What to do
Scan the data below and copy each line where "frame" occurs.

(Data excerpts)
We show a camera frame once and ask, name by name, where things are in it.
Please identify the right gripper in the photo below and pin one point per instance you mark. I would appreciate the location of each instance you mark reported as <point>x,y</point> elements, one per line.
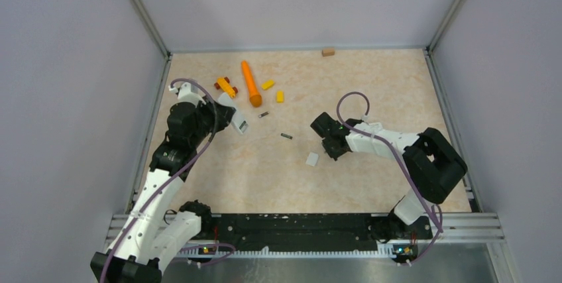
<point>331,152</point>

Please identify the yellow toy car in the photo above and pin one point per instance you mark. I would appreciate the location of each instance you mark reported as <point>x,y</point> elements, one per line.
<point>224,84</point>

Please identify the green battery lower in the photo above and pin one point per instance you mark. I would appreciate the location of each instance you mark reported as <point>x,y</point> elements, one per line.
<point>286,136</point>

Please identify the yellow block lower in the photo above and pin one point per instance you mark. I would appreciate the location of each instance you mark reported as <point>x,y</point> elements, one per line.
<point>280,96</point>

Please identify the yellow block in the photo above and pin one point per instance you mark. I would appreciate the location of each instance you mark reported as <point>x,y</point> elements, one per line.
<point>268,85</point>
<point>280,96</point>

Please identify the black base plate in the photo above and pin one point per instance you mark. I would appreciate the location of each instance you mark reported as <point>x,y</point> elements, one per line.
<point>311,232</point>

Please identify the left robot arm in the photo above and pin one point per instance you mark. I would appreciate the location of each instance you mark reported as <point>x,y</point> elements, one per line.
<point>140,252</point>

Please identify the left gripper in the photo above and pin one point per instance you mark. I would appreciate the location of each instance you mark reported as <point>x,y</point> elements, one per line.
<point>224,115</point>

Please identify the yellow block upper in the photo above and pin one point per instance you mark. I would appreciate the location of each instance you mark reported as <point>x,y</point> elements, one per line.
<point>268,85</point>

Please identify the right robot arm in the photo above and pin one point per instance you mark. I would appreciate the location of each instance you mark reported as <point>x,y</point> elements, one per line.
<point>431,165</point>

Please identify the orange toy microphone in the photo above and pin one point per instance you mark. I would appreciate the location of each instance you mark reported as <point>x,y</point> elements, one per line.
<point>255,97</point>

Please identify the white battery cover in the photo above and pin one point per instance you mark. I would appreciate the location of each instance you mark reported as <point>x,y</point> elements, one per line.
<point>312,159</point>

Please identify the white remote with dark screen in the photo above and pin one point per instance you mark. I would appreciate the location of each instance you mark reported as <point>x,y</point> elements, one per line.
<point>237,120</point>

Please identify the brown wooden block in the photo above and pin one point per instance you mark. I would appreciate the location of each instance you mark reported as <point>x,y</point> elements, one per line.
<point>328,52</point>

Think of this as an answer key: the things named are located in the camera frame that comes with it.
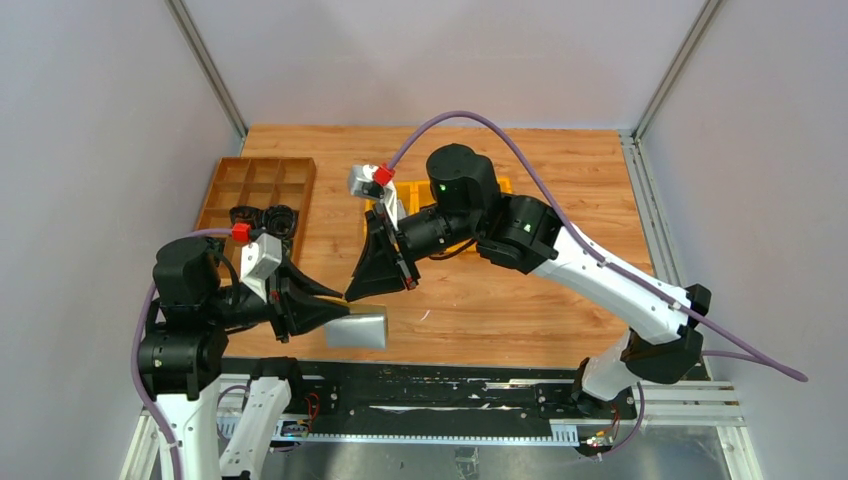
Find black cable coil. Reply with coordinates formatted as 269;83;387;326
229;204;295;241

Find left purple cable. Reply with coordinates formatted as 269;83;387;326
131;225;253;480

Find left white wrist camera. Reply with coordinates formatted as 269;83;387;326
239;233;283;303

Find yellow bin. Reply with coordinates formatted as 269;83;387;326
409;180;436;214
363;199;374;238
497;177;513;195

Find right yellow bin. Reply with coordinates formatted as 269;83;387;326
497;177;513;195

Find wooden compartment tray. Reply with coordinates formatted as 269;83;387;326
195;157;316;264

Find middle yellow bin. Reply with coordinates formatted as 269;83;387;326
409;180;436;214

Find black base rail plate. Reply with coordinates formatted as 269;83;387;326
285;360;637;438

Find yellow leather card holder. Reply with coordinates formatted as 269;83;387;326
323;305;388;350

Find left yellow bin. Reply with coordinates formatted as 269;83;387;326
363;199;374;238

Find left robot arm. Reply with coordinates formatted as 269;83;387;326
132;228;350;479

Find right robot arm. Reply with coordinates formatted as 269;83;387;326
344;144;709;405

---

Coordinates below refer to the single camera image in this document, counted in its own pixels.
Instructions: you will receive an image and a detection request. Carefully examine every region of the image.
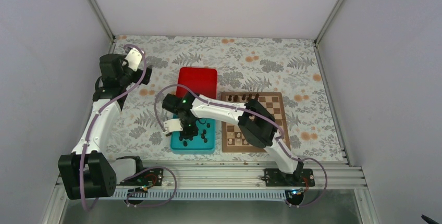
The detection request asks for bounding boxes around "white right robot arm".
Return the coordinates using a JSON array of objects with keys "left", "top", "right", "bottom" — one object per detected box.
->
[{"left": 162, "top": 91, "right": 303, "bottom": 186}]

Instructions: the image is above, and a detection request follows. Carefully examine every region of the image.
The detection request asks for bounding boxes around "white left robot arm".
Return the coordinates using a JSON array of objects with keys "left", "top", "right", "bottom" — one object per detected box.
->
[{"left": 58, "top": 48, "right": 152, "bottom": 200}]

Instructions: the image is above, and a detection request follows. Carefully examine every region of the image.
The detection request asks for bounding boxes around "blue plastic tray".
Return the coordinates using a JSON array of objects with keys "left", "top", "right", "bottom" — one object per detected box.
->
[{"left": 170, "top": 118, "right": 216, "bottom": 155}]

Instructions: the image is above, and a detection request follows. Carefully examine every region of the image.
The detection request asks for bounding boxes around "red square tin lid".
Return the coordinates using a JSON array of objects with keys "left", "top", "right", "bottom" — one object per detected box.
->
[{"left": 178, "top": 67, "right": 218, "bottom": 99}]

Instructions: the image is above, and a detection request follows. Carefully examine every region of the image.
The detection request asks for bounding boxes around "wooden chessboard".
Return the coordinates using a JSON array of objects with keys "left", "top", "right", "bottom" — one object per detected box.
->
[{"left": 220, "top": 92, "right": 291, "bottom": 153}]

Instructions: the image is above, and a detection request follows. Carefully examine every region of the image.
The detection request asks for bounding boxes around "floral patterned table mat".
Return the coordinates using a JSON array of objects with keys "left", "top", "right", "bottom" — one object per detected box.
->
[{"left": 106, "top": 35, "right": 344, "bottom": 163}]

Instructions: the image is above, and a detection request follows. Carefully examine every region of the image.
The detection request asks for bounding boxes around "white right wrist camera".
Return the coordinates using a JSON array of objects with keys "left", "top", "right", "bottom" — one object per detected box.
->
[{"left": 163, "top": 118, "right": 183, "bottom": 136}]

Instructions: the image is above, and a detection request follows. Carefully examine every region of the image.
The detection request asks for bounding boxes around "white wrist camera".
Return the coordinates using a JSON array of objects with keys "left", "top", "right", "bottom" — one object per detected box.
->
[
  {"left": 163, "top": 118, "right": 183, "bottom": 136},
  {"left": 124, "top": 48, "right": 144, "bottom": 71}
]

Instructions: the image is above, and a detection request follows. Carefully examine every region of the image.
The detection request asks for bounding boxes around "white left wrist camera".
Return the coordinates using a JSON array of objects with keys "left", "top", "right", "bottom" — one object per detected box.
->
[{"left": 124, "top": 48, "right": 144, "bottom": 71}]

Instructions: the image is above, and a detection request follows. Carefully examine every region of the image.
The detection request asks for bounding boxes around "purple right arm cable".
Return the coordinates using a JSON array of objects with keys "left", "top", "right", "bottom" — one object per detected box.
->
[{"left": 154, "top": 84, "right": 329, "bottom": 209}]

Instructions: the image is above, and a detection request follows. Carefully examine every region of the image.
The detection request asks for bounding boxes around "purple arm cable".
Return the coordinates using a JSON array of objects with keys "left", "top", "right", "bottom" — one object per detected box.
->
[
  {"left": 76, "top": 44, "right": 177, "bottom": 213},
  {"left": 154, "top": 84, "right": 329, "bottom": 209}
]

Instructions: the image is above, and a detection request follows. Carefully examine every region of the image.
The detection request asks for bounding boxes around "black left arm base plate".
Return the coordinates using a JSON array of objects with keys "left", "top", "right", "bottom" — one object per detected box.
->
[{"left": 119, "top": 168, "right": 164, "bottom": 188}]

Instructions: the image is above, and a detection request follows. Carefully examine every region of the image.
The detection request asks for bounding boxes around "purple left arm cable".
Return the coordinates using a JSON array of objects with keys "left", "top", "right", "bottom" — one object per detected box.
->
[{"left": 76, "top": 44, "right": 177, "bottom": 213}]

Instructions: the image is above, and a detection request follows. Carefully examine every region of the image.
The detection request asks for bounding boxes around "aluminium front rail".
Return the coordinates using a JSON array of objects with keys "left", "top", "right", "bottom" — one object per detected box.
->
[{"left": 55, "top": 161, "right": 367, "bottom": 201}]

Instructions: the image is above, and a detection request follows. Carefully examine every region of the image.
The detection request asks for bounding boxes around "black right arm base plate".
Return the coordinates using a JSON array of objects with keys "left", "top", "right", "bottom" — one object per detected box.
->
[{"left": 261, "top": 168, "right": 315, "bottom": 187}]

Result of the exercise
We show a camera frame once and ask, name by name, where things are in it.
Think of this as an answer key: the things named are located in the camera frame that comes with it.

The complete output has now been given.